/dark_contract

Solution for Machine Learning Weekend entry task.

Primary LanguagePython

Task

The task is to find unknown mathematical formula y=f(x), which is hidden in a black-box machine. You can measure data by the following request:

<IP>/api/do_measurement?x=4

You get a response in JSON like this:

{"data": {"y": 188.58938971580736, "x": 4.0}}

The full text of the task is here https://github.com/kiwicom/mlweekend

Solution

The solution is written in Python 3 (tested on 3.5.4).

Get data

get_data.py can be used to do a series of measurements on a given interval, with a given step and a number of repetitions, e.g.
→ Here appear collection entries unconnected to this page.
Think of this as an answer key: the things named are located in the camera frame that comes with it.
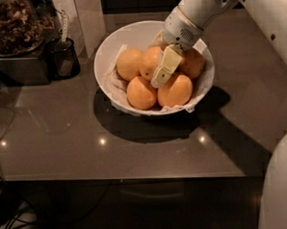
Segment white tag in cup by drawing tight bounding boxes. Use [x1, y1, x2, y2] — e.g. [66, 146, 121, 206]
[61, 10, 69, 42]

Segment white bowl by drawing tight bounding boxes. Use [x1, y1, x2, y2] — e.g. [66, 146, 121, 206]
[91, 16, 219, 120]

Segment glass jar of granola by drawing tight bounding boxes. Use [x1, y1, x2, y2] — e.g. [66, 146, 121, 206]
[0, 0, 55, 58]

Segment dark metal box stand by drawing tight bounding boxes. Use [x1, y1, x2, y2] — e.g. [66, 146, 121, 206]
[0, 29, 59, 86]

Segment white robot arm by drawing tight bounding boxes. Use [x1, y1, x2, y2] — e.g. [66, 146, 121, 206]
[151, 0, 287, 229]

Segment white paper bowl liner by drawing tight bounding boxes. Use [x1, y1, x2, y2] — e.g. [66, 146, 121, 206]
[100, 22, 212, 118]

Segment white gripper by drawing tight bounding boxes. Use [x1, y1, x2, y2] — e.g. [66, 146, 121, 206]
[148, 7, 203, 89]

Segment orange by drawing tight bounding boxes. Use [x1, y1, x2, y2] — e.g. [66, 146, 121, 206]
[116, 47, 143, 82]
[127, 76, 157, 110]
[178, 48, 205, 79]
[157, 73, 194, 108]
[139, 46, 162, 82]

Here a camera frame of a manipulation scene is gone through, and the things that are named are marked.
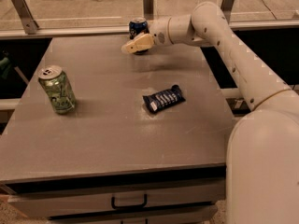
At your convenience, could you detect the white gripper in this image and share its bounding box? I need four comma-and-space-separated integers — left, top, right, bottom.
121, 17, 170, 53

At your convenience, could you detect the blue pepsi can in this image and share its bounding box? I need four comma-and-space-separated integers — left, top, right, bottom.
129, 17, 149, 40

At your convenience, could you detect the dark blue snack packet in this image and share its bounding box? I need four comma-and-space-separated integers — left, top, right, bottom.
143, 85, 185, 114

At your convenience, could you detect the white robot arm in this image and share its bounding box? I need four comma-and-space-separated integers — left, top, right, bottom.
121, 2, 299, 224

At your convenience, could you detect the white horizontal railing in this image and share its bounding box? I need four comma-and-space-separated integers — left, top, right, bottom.
0, 20, 299, 40

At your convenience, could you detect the grey drawer cabinet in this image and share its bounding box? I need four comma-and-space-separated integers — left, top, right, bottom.
0, 35, 233, 224

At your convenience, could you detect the metal railing bracket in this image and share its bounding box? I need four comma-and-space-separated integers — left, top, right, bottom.
143, 0, 154, 20
221, 0, 235, 21
10, 0, 39, 35

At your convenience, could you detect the middle metal railing bracket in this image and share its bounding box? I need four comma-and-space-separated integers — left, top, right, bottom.
143, 0, 154, 20

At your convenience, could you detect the left metal railing bracket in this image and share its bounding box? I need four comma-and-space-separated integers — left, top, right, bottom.
10, 0, 39, 35

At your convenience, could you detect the right metal railing bracket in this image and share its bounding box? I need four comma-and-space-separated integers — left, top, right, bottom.
221, 0, 235, 21

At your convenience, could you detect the black upper drawer handle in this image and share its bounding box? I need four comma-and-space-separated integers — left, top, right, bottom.
110, 194, 148, 210

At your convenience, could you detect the green soda can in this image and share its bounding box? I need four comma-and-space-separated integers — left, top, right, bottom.
38, 65, 76, 114

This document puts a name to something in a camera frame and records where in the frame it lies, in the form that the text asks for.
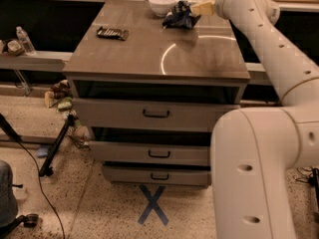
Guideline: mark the middle drawer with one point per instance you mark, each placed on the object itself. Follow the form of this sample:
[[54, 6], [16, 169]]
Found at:
[[150, 153]]

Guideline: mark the grey drawer cabinet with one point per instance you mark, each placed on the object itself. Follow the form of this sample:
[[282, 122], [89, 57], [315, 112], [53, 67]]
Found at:
[[156, 64]]

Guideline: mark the dark snack bar packet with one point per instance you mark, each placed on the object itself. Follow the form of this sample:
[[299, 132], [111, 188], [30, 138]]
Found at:
[[112, 33]]

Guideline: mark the drawer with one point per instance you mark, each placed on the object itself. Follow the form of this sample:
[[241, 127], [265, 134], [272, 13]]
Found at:
[[150, 153], [157, 176], [149, 115]]

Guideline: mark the blue tape cross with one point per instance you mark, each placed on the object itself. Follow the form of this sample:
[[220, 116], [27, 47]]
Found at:
[[153, 205]]

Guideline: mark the white bowl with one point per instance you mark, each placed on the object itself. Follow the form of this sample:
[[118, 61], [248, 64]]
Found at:
[[161, 7]]

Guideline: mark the pile of snack bags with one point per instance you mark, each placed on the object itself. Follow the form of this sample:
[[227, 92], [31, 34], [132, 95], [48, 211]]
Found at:
[[59, 96]]

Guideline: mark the top drawer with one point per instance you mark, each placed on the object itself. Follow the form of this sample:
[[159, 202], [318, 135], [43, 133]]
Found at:
[[149, 115]]

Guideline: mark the bottom drawer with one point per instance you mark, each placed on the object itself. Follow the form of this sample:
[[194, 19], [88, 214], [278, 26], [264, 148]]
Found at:
[[157, 176]]

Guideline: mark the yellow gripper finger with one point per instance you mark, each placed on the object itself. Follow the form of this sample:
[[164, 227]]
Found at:
[[202, 8]]

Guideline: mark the blue chip bag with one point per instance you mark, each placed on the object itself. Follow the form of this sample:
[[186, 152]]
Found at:
[[180, 16]]

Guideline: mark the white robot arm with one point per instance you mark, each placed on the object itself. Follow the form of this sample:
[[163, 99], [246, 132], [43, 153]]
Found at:
[[252, 148]]

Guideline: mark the basket with items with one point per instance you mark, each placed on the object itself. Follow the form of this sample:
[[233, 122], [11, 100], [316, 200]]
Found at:
[[10, 47]]

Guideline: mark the clear water bottle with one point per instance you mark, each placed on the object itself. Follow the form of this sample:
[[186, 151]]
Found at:
[[25, 41]]

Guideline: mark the black tripod leg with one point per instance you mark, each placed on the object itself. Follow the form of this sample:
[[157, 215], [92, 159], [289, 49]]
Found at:
[[46, 169]]

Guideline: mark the grey office chair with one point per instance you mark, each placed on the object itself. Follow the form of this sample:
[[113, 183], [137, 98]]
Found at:
[[9, 218]]

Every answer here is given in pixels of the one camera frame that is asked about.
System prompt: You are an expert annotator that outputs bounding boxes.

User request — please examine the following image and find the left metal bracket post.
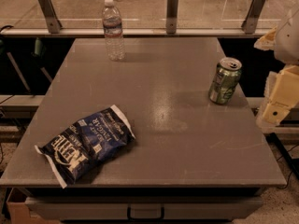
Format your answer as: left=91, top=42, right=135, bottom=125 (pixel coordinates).
left=38, top=0, right=62, bottom=34

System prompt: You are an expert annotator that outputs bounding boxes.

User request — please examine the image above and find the grey table drawer with handle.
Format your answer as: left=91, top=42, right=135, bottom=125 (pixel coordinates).
left=25, top=197, right=263, bottom=222

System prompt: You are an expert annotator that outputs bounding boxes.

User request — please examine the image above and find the green soda can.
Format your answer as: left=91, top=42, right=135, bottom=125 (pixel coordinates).
left=208, top=57, right=242, bottom=105

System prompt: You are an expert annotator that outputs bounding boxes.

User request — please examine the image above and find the black cable on floor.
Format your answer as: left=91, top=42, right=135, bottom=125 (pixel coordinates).
left=275, top=143, right=299, bottom=190

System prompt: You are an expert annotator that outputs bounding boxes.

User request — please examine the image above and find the right metal bracket post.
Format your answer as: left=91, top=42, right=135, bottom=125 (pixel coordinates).
left=241, top=0, right=266, bottom=34

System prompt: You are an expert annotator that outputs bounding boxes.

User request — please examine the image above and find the cardboard box under table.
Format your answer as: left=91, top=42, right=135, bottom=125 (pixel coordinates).
left=7, top=189, right=60, bottom=224

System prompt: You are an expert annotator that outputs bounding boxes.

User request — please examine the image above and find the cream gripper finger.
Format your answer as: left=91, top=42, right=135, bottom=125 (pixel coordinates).
left=254, top=27, right=277, bottom=51
left=256, top=64, right=299, bottom=127

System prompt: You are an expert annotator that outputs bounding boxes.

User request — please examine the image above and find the clear plastic water bottle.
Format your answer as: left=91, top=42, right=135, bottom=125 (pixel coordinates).
left=102, top=0, right=125, bottom=61

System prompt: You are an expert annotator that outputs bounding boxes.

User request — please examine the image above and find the blue Kettle chips bag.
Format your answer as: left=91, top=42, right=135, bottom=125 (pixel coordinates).
left=35, top=105, right=135, bottom=189

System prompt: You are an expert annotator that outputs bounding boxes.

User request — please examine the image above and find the clear acrylic barrier panel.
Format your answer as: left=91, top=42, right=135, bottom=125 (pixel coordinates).
left=0, top=0, right=299, bottom=31

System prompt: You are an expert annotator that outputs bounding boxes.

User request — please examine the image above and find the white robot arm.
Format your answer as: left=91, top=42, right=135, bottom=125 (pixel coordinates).
left=254, top=4, right=299, bottom=127

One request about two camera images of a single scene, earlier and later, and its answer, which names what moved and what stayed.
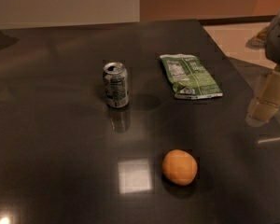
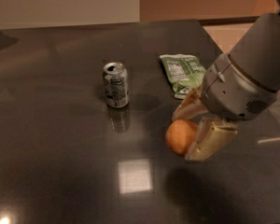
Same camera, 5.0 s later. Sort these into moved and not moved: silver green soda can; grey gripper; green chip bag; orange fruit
Moved: grey gripper; orange fruit
Not moved: silver green soda can; green chip bag
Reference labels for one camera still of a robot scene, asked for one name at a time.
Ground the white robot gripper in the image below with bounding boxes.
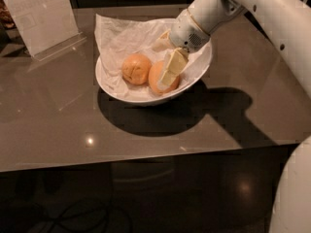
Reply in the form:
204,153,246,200
152,10,210,91

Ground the orange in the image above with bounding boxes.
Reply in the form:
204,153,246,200
149,61,180,95
121,53,152,85

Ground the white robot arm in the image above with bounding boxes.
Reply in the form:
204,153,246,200
153,0,311,233

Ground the white ceramic bowl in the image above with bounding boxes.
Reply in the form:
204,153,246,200
94,17,214,108

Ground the white paper napkin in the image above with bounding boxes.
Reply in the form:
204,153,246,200
94,14,213,102

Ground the clear acrylic sign holder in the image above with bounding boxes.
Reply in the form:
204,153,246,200
4,0,86,61

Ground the brown object behind sign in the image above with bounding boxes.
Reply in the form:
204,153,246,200
0,0,16,29

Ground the black cable on floor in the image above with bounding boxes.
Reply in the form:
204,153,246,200
32,196,133,233
python get_data.py -1 1.1 0.1 5

performs measurements on the interval <-1.0,1.0>, with step 0.1, and with 5 repetitions for every x value. The data are saved into txt file, where the first column contains x data and the other ones y data.
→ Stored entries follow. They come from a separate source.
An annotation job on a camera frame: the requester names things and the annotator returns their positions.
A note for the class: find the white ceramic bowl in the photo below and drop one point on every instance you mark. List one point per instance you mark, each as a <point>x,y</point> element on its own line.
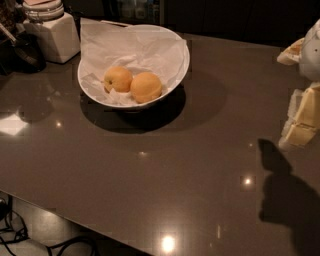
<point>173,78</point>

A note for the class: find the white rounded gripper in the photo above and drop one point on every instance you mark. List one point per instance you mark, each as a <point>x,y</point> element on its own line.
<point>311,53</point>

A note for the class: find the white crumpled paper liner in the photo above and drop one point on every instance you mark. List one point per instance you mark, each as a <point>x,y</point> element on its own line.
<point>133,46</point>

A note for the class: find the white square ceramic jar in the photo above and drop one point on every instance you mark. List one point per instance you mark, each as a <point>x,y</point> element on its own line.
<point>54,28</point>

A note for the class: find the black kettle with handle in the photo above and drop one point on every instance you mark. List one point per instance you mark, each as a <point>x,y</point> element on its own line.
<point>19,51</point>

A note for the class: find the orange fruit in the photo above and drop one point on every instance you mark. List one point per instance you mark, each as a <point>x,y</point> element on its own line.
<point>146,87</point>
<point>118,78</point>

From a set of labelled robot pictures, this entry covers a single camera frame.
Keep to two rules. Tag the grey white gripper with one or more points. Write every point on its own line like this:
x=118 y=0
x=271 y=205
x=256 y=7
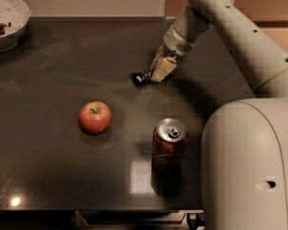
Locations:
x=175 y=45

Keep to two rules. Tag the black rxbar chocolate wrapper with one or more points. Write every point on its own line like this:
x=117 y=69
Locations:
x=147 y=77

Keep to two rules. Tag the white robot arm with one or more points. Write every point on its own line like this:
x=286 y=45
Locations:
x=244 y=153

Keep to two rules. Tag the red coke can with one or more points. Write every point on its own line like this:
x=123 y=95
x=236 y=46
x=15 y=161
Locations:
x=169 y=143

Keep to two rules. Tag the red apple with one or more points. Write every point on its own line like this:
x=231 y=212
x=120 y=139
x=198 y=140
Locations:
x=95 y=117

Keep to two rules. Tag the white bowl with snacks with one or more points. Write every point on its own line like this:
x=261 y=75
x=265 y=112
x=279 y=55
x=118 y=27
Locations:
x=14 y=16

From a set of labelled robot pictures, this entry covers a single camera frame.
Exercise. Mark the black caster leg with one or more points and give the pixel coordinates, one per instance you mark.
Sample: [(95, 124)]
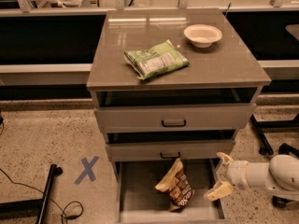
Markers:
[(279, 202), (287, 150)]

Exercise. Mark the metal railing frame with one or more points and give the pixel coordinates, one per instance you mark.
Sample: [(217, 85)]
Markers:
[(149, 3)]

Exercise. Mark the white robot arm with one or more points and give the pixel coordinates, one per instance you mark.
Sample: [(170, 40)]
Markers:
[(279, 177)]

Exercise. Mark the grey drawer cabinet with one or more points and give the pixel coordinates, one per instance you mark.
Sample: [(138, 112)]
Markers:
[(172, 83)]

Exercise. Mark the middle grey drawer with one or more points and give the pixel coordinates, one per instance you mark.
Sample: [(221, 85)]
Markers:
[(157, 151)]

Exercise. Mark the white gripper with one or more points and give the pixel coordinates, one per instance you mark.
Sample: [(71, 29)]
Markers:
[(234, 173)]

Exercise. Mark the black stand leg right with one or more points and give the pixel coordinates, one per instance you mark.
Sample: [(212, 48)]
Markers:
[(258, 126)]

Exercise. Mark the bottom grey drawer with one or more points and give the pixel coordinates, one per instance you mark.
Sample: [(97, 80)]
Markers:
[(142, 203)]

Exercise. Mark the black caster leg upper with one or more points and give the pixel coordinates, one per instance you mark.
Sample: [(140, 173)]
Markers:
[(287, 150)]

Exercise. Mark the green chip bag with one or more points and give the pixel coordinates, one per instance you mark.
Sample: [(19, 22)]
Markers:
[(160, 59)]

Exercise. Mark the black stand leg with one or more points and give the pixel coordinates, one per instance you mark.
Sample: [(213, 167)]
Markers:
[(32, 208), (258, 126)]

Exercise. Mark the white paper bowl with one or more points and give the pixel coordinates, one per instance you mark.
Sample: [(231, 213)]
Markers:
[(202, 35)]

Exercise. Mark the top grey drawer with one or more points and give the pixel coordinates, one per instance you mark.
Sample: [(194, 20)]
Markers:
[(167, 118)]

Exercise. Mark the black caster leg lower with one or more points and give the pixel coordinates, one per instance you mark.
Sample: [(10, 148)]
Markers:
[(279, 202)]

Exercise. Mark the brown chip bag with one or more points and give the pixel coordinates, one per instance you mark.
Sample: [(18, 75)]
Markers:
[(175, 184)]

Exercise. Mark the blue tape cross mark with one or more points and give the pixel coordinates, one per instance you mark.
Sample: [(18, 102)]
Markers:
[(87, 170)]

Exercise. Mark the grey drawer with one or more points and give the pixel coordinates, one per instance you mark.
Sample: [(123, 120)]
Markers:
[(142, 203), (167, 118), (157, 151)]

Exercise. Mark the black stand leg left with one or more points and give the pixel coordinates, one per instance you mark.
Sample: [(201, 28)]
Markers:
[(32, 208)]

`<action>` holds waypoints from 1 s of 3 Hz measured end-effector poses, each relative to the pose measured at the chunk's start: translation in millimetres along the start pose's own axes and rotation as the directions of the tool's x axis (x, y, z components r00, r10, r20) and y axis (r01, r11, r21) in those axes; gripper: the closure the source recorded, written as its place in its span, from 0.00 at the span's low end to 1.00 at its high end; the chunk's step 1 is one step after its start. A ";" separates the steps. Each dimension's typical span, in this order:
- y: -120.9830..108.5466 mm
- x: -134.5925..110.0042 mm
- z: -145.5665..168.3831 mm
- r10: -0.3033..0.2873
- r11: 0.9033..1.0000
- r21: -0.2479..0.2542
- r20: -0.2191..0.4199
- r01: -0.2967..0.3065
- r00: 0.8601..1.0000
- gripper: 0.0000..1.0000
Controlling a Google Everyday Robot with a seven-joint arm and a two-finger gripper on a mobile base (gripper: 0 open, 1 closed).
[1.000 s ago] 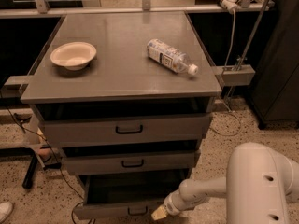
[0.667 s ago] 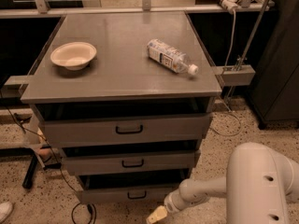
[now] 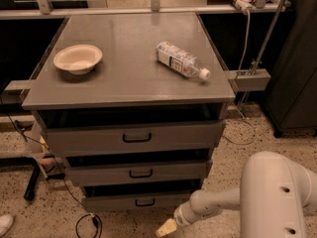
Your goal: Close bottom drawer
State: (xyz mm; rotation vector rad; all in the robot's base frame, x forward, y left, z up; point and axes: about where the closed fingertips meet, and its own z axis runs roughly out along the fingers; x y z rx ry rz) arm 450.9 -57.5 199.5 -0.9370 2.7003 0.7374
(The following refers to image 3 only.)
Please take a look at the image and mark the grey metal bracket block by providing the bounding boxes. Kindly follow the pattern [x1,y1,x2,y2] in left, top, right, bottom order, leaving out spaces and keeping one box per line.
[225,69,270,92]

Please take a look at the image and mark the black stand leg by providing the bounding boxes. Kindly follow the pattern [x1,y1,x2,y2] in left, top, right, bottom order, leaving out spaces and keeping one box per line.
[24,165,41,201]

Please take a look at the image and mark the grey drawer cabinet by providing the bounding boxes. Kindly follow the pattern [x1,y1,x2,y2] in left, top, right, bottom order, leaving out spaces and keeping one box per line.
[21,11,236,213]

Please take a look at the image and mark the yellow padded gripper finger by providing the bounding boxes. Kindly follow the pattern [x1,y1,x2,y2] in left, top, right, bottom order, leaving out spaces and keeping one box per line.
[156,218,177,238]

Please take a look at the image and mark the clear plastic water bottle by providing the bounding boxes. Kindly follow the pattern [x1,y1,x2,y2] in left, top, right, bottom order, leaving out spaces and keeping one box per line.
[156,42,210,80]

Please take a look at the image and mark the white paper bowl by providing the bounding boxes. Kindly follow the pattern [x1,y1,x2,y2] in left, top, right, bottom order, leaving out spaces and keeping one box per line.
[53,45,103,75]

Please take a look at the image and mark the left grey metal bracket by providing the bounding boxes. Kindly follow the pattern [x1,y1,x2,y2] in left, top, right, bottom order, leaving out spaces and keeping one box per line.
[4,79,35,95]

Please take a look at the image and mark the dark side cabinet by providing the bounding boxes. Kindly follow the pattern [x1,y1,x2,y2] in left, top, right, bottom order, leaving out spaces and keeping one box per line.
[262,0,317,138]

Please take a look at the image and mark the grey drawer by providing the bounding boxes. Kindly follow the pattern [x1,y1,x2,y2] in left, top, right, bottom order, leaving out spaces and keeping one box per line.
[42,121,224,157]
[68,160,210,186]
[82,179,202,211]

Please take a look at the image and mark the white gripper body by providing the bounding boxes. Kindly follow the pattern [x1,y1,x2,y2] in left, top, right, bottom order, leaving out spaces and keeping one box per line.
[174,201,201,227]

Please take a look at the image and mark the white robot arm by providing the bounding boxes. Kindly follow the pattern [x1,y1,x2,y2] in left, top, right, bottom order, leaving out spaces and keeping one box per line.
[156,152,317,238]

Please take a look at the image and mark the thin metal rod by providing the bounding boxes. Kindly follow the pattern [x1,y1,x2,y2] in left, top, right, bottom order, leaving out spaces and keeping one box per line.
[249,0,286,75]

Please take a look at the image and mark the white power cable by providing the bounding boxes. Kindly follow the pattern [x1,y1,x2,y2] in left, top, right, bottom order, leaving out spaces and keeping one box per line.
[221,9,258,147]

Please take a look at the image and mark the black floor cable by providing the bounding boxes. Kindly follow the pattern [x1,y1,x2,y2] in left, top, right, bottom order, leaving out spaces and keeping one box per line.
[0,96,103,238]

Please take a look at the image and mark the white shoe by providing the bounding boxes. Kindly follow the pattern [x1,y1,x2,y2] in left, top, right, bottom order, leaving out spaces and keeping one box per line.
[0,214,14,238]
There are 4 testing datasets obtained by the script in this repository:

  • data0.txt - interval <-1.0,1.0>, step 0.1, rep 5
  • data1.txt - interval <-5.0,5.0>, step 0.5, rep 5
  • data2.txt - interval <-10,10>, step 1, rep 5
  • data3.txt - interval <-100,100>, step 10, rep 5

First look

The function for x close to zero (<-1.0,1.0>) is quite weird, but for higher x values, it looks like a power function. According to the y values (e.g. 10000~f(10)), it could be y=x^4. For better approximation, 4th order polynomial function could work fine.

input data

Approximations

find_formula.py app is for finding and testing approximations. At first, it checks data and interpolates missing values. If there are more measurements for one x, the y values are averaged, which produces a basic filtration. These input data are approximated using y=x^4 power function and 4th order polynomial function (least squares fit) - the assumption of the data scientist :) The app works as follows:

python find_formula.py data0.txt

This processes the given dataset and produces plots comparing above mentioned approximation functions. Here is the graphical summary of all the datasets:

input data

Conclusion

There is no only clear solution. For small intervals close to zero, polynomial approximation works well; on the other hand, the power function can't be used in this case. For example, this is a suitable approximation for dataset data1.txt:

y = 1.002 x^4 + 0.007143 x^3 - 5.037 x^2 + 4.8 x - 5.608

For larger intervals (x>10), the power function fits well. Globally, the y=x^4 is a good solution.